Feeding carp have specific behavior that is easy to identify. The most common feeding is called tailing. Carp tail in the morning when the water is calm. They feed in shallow water, sucking food off the bottom. You will see their tails near the surface. If you place your fly within a couple of feet of a tailing carp, he will investigate it. With their rubbery mouth and sensitive whiskers, the carp will pick up anything that could resemble food. The take is very soft and it helps to have an indicator. I position my indicator one and a half times the depth of the water where the carp are feeding.

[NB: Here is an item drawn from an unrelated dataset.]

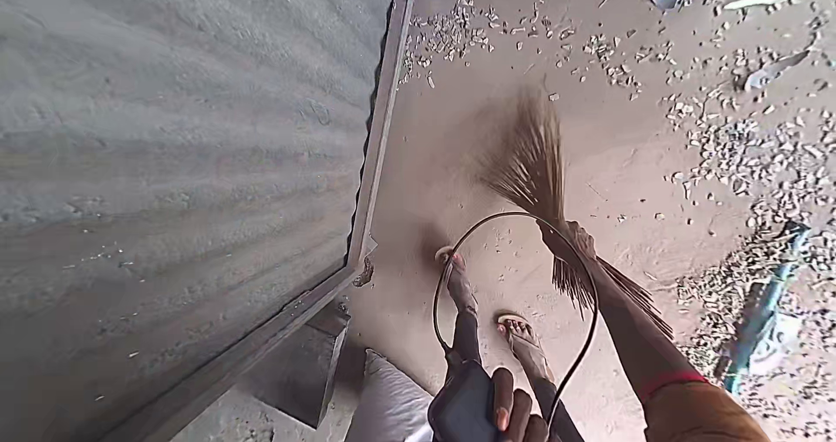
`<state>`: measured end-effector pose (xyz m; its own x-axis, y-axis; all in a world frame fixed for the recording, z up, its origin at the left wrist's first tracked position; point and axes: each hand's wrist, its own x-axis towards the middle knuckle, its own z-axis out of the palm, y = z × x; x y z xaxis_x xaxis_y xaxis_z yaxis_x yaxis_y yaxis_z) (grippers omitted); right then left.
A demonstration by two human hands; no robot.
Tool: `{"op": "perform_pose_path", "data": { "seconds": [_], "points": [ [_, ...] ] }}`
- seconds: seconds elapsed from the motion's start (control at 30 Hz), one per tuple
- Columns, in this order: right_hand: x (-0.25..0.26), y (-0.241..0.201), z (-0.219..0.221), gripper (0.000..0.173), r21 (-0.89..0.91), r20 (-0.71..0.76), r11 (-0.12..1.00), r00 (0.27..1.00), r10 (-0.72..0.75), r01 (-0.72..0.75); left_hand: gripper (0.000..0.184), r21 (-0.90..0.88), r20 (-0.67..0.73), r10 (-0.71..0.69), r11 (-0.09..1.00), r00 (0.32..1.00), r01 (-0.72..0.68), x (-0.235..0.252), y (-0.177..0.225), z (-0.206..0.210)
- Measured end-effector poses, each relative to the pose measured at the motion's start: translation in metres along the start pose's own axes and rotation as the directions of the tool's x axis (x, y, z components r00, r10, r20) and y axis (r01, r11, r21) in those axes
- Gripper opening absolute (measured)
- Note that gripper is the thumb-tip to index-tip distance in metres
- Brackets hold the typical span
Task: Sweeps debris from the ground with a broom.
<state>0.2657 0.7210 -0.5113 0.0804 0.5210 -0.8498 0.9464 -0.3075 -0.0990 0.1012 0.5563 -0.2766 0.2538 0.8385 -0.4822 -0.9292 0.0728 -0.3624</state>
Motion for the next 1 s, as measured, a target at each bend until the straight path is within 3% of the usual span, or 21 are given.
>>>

A common wooly bugger or snail pattern works well for tailers. When the indicator shows the slightest movement, set the hook and hang on for a wild ride. In shallow water, these fish will run a long ways, often stripping your flyline down to the backing on your reel.

The other feeding behavior is known as cluping. This occurs when the water surface is calm. Carp will feed in groups of from three to 30 or more, sucking the surface of the water. Essentially, the fish are vacuuming food caught in the surface film. Use a small size 12 dry fly like a parachute adams with a four-inch dropper, attached to a small beadhead pattern. Cast near the carp and let the fly drift into the group. Set your hook when the dry fly disappears. If you set gently and coax your fish away from the feeding carp you may have another chance at the same group of fish.

In the sloughs and ponds along the Carson River and Truckee Rivers, carp will feed in the afternoons when the cottonwood seeds are falling on the water. This occurs in late May and early June. It is during this time when water temperatures rise above 65 degrees and carp are actively feeding. The best time to pursue carp is from mid-May through September.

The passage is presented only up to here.